::: Given data :::

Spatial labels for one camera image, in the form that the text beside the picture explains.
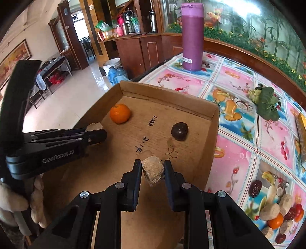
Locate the framed wall painting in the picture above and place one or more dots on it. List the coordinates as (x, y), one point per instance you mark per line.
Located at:
(14, 59)

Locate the tall purple bottle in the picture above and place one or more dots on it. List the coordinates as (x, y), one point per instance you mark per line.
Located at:
(192, 36)

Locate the white bucket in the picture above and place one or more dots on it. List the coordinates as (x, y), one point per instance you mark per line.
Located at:
(111, 63)

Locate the silver thermos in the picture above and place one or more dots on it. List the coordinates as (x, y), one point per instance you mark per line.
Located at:
(129, 22)

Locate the pink bottle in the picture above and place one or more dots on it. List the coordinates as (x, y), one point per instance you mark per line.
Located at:
(123, 28)

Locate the person's left hand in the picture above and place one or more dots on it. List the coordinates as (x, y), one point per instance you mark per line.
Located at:
(12, 201)

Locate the dining table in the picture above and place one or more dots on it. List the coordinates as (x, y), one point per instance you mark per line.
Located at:
(53, 67)

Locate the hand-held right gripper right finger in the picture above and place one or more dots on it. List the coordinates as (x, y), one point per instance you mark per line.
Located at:
(169, 189)

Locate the brown cardboard box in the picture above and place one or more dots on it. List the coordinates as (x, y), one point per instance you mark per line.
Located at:
(143, 107)

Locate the green plastic bag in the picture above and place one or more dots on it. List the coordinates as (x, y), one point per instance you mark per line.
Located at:
(103, 25)

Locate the beige root chunk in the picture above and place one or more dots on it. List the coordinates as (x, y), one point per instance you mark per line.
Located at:
(285, 203)
(94, 126)
(267, 232)
(269, 212)
(153, 172)
(286, 226)

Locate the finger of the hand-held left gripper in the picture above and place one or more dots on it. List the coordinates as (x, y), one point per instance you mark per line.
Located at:
(98, 136)
(59, 133)

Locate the wooden door frame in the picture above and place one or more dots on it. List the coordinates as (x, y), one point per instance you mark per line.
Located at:
(69, 43)

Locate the green leafy vegetable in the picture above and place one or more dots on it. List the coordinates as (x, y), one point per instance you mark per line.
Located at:
(266, 105)

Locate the wooden cabinet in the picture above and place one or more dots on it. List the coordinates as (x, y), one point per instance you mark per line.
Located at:
(131, 52)

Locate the dark red date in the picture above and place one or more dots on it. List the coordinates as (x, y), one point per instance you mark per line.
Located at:
(280, 238)
(254, 189)
(290, 213)

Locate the dark purple passion fruit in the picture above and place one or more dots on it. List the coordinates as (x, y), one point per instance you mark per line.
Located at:
(179, 131)

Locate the aquarium with bamboo backdrop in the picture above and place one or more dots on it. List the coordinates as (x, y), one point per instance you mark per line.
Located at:
(239, 21)

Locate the fruit print tablecloth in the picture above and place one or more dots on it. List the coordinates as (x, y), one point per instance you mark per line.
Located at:
(275, 143)

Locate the black chair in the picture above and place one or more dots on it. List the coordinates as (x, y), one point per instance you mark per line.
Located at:
(88, 47)

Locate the gold cardboard box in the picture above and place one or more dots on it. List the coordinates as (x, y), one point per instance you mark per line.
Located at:
(301, 134)

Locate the orange tangerine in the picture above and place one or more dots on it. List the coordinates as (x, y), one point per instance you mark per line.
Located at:
(120, 113)
(275, 221)

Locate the red tomato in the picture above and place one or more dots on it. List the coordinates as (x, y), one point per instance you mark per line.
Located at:
(299, 212)

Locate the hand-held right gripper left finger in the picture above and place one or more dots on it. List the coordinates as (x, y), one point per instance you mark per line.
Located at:
(138, 186)

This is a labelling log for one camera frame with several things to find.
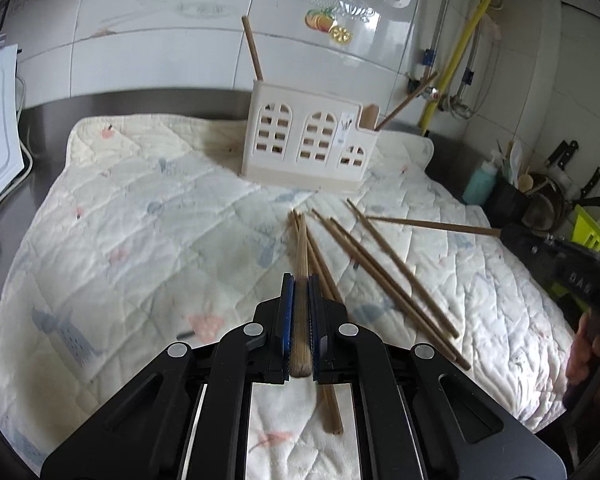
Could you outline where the metal hose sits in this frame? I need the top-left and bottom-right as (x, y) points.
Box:
(430, 0), (455, 68)

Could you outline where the teal soap bottle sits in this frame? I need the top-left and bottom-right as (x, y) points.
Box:
(462, 150), (502, 207)

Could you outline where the yellow pipe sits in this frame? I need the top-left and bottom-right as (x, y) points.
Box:
(419, 0), (499, 137)

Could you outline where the wooden chopstick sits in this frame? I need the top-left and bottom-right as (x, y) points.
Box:
(328, 217), (460, 361)
(376, 71), (440, 130)
(311, 208), (472, 371)
(345, 198), (461, 339)
(294, 211), (345, 435)
(289, 213), (312, 379)
(366, 215), (503, 237)
(241, 15), (265, 82)
(287, 211), (301, 276)

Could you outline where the dark round pan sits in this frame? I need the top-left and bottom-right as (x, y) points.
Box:
(522, 174), (572, 233)

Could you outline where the white house-shaped utensil holder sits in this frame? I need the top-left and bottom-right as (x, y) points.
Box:
(239, 79), (382, 195)

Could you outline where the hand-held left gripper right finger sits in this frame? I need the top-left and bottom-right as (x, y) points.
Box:
(308, 274), (566, 480)

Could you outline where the black utensil container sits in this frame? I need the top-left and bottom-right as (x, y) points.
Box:
(489, 179), (532, 227)

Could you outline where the black-handled knife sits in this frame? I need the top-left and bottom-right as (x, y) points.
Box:
(579, 166), (600, 202)
(544, 139), (579, 172)

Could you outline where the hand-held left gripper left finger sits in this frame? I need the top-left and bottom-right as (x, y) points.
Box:
(40, 272), (296, 480)

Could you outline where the green plastic basket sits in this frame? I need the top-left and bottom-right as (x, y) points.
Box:
(550, 204), (600, 297)

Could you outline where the white quilted printed mat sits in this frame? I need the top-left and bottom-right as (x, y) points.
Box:
(0, 114), (577, 480)

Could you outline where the metal water valve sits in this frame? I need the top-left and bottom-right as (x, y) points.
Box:
(405, 74), (477, 122)

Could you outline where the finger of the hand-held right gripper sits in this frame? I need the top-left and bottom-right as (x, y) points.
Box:
(499, 223), (537, 261)

:::

Reply with nothing but the number of lines in the data that include the word "plastic".

2